无论患者在术后早期能否下床活动,均可通过床上活动增加血液循环。床上活动方式有:手臂运动(全关节范围活动,尤其是肩关节的外展和外旋运动)、手及关节运动、足部运动(防止深静脉血栓,足下垂和脚趾畸形,同时有利于维持循环)、下肢屈曲和抬高(为步行做准备)、腹部及臀部运动。

应鼓励患者尽早下床活动。早期步行能减少并发症的发生,如肺不张、坠积性肺炎、胃肠功能紊乱和循环系统紊乱,能增加肺的通气量,减少气管内分泌物在肺内的淤滞,同时能增加肠鸣音和肠蠕动,减少术后腹胀的发生。早期步行还可促进四肢的血液循环,防止血液淤滞,从而减少血栓性静脉炎的发生或静脉血栓的形成。

术后帮助患者逐渐增加活动量是护士的重要职责。为了帮助患者在术后早期下床活动,护士可采取以下措施:①摇高床头,帮助患者从平卧位逐渐到坐位,直到眩晕消失;②让患者坐在床边,两腿下垂并运动;③帮助患者在床边站立。一旦患者适应站立,就可以开始行走。护士可在一旁给予搀扶和鼓励。

活动以患者不感到疲倦为宜。首次步行的距离应随手术方式和患者身体状况、年龄的不同而异。患者第1次下床活动时应注意是否发生直立性低血压(又称体位性低血压),它通常发生在术后患者血容量和卧位有改变时,其症状和体征为患者收缩压下降20mmHg或舒张压下降10mmHg,主诉软弱无力,眩晕或发生晕倒。老年患者由于继发性血管紧张度改变易发直立性低血压。护士可通过评估患者眩晕感和首次仰卧位、坐位、站立位及站立2~3min后的血压来检验是否发生直立性低血压。逐渐改变体位可增加循环系统的适应时间。如果患者感觉眩晕,应让其平卧,几个小时后再下床。

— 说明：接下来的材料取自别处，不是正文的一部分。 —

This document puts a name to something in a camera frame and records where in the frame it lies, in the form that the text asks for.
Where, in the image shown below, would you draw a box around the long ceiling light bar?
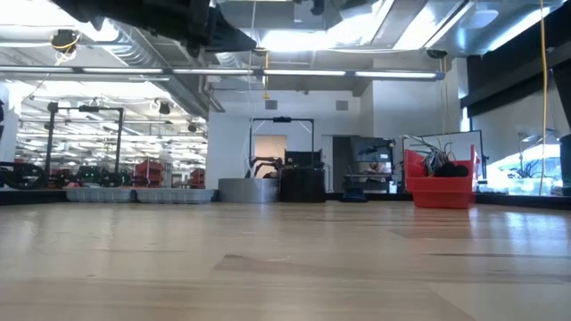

为确保出院后安全,患者需要能够步行一定的距离(房间的长度),能独立上床和下床,能独立入厕。先尽量让患者自己做,做不到时再给予协助。患者和护士可一起制定活动计划表,包括在房间和走廊走动。评估患者活动前、活动中及活动后的生命体征,帮助患者决定增加活动的速度。